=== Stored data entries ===

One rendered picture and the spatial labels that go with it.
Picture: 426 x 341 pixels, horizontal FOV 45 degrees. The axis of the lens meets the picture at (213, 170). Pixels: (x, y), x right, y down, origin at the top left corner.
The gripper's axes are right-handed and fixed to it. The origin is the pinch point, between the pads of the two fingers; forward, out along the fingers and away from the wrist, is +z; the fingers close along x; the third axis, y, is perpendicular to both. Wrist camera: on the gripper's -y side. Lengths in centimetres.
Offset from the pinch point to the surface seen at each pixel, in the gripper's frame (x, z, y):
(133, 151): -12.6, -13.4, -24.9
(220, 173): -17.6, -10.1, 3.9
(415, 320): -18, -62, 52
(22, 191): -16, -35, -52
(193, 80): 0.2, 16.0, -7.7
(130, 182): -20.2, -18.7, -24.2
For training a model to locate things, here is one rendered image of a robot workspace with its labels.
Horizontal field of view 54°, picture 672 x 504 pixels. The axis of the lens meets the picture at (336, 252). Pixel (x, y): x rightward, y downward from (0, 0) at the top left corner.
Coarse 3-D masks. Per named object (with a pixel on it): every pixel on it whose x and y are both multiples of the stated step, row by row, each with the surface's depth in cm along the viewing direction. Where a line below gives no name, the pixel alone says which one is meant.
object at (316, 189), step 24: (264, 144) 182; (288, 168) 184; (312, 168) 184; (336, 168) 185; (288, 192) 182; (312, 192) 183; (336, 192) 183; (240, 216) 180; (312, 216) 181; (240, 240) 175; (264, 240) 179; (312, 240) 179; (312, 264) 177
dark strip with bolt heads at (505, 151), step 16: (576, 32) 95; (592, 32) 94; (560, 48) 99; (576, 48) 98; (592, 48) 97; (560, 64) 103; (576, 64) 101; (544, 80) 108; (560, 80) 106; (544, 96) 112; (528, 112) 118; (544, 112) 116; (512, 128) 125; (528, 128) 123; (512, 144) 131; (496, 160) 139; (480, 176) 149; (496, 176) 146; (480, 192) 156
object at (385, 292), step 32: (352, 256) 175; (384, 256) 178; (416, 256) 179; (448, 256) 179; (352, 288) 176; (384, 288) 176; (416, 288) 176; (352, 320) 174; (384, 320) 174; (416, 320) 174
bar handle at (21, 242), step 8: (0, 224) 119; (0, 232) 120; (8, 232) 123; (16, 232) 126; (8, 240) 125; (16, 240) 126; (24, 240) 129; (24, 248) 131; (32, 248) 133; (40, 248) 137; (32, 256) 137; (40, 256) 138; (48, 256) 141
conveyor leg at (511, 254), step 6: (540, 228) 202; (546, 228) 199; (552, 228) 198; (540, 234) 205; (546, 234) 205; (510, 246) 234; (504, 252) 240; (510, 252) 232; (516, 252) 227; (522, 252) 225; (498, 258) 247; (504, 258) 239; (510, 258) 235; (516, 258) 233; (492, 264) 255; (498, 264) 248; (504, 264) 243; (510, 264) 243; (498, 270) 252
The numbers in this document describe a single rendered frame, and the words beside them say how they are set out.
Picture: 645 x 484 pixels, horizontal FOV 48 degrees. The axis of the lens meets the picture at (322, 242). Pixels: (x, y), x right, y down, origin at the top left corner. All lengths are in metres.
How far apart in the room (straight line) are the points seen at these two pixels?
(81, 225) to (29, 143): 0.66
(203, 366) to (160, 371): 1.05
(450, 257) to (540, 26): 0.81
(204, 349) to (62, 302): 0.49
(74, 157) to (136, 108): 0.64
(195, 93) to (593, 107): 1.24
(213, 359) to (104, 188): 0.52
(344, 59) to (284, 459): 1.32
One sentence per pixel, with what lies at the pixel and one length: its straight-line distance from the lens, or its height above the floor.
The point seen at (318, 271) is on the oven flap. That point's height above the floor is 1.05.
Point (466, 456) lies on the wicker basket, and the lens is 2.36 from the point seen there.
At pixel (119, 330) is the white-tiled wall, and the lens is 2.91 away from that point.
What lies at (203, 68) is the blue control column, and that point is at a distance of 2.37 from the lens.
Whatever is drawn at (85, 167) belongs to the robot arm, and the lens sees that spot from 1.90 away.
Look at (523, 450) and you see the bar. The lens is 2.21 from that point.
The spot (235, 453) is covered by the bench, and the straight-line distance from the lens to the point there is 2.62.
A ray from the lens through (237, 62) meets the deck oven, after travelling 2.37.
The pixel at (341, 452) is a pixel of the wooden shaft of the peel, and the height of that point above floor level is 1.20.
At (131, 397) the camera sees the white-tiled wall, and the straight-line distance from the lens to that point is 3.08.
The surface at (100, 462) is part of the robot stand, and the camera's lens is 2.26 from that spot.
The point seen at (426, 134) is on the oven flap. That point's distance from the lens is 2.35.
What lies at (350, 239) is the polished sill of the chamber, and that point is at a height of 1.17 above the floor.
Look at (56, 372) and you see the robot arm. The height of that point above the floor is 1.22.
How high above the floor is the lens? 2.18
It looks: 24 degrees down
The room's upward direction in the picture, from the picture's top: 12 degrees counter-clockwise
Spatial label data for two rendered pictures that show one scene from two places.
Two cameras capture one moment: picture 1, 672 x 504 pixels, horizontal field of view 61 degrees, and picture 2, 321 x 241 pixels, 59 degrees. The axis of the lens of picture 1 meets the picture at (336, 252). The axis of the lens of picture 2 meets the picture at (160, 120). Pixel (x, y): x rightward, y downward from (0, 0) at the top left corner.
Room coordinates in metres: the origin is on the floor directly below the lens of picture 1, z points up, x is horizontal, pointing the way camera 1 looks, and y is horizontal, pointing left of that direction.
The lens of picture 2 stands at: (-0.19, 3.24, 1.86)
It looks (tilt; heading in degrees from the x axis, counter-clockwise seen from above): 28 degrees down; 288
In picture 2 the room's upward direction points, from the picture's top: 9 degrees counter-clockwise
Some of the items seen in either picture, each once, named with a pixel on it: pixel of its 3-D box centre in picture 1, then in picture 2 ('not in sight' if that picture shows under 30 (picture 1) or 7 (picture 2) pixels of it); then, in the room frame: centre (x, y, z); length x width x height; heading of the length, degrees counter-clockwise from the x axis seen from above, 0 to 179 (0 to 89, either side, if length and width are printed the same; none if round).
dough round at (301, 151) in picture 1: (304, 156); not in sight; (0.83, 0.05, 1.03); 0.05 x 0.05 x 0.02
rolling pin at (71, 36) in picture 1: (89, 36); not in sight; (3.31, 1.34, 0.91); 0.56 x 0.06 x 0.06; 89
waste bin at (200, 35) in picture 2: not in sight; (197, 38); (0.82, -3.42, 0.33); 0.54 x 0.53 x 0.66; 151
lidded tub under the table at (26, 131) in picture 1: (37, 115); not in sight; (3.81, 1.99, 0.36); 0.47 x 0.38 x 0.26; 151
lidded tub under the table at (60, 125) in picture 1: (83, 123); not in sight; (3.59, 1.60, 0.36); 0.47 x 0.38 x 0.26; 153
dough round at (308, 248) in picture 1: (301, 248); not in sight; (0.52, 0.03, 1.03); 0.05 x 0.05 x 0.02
--
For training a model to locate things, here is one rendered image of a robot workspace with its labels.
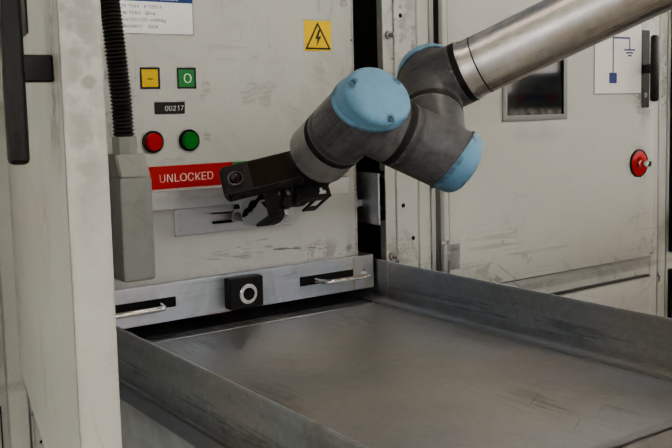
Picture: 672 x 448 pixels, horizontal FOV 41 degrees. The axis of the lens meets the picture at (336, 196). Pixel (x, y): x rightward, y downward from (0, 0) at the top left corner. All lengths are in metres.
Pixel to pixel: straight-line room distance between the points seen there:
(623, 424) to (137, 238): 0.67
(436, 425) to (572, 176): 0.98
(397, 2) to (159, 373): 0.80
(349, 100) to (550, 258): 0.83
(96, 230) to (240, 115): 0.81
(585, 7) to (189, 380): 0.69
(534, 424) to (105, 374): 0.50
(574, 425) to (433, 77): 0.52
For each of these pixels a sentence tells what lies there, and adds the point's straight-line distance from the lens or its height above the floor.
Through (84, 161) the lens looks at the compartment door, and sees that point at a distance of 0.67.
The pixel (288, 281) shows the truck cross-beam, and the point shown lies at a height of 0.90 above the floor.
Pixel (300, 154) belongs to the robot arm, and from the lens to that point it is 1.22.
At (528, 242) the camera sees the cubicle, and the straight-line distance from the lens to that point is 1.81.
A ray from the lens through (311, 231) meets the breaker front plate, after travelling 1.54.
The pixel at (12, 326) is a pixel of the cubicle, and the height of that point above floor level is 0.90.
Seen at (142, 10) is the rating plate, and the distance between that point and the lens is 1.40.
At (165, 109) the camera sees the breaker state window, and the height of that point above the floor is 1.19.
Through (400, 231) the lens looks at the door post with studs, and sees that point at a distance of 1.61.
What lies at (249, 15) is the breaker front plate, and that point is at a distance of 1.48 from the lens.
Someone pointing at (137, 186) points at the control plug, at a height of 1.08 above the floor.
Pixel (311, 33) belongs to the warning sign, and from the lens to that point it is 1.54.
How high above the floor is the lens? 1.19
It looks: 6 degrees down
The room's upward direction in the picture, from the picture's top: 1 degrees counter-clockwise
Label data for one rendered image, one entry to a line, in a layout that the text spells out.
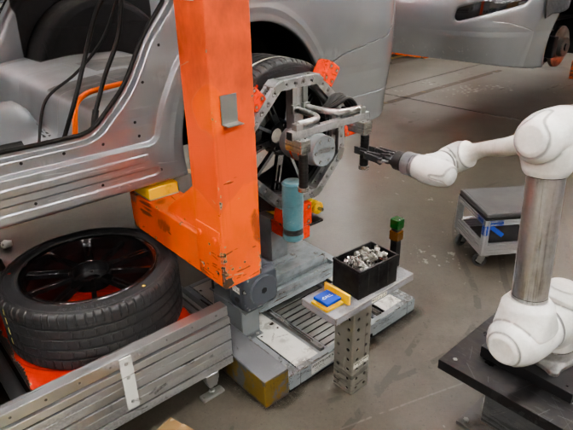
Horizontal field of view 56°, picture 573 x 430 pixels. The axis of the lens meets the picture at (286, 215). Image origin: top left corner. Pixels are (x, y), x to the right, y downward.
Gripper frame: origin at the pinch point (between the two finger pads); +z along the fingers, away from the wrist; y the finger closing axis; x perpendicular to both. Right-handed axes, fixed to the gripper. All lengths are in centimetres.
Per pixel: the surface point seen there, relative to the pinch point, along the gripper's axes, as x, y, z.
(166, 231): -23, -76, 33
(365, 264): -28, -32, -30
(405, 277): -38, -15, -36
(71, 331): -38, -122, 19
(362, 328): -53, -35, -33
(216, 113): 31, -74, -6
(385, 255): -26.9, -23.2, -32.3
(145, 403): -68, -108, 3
--
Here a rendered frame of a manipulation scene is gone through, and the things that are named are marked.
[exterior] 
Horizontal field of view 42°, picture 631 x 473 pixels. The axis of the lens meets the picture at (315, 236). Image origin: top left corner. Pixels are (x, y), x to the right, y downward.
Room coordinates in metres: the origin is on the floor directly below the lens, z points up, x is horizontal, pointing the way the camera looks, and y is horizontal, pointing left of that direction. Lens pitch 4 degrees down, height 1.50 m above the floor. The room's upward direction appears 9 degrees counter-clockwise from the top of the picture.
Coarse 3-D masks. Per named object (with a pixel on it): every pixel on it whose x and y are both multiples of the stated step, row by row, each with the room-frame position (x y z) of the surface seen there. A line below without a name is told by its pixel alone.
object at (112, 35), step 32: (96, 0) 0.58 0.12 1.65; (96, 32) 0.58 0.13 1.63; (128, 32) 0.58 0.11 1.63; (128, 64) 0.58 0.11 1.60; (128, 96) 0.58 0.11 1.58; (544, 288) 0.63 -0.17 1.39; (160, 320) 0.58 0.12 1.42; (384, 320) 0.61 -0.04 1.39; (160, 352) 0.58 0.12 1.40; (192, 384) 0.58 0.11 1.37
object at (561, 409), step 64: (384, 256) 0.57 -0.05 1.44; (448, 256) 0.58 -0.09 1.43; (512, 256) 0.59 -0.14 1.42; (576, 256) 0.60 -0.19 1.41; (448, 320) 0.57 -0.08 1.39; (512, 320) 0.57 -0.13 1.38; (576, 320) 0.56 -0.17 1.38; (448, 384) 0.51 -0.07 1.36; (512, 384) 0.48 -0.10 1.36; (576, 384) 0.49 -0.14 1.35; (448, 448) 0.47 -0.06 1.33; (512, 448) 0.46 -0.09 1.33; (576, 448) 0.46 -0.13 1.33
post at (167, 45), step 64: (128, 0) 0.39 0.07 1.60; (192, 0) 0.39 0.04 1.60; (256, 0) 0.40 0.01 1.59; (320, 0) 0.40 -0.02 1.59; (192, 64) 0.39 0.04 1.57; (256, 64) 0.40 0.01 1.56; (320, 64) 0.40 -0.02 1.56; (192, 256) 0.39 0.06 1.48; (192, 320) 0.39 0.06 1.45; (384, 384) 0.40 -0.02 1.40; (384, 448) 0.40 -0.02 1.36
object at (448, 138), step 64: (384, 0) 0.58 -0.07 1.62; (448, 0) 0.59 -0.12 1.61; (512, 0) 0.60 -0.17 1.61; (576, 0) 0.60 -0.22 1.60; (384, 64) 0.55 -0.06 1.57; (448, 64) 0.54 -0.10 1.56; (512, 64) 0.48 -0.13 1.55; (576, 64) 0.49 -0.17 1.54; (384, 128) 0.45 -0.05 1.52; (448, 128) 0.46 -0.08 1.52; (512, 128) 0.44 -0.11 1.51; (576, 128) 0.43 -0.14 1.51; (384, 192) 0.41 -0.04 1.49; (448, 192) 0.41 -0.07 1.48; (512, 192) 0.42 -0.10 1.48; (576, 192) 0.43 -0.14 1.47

=== What the task asks ===
Working through the records above, copy each line in which "dough" is found.

=== Task response ===
dough round at (301, 151) in picture 1: (304, 156); not in sight; (0.83, 0.05, 1.03); 0.05 x 0.05 x 0.02
dough round at (308, 248) in picture 1: (301, 248); not in sight; (0.52, 0.03, 1.03); 0.05 x 0.05 x 0.02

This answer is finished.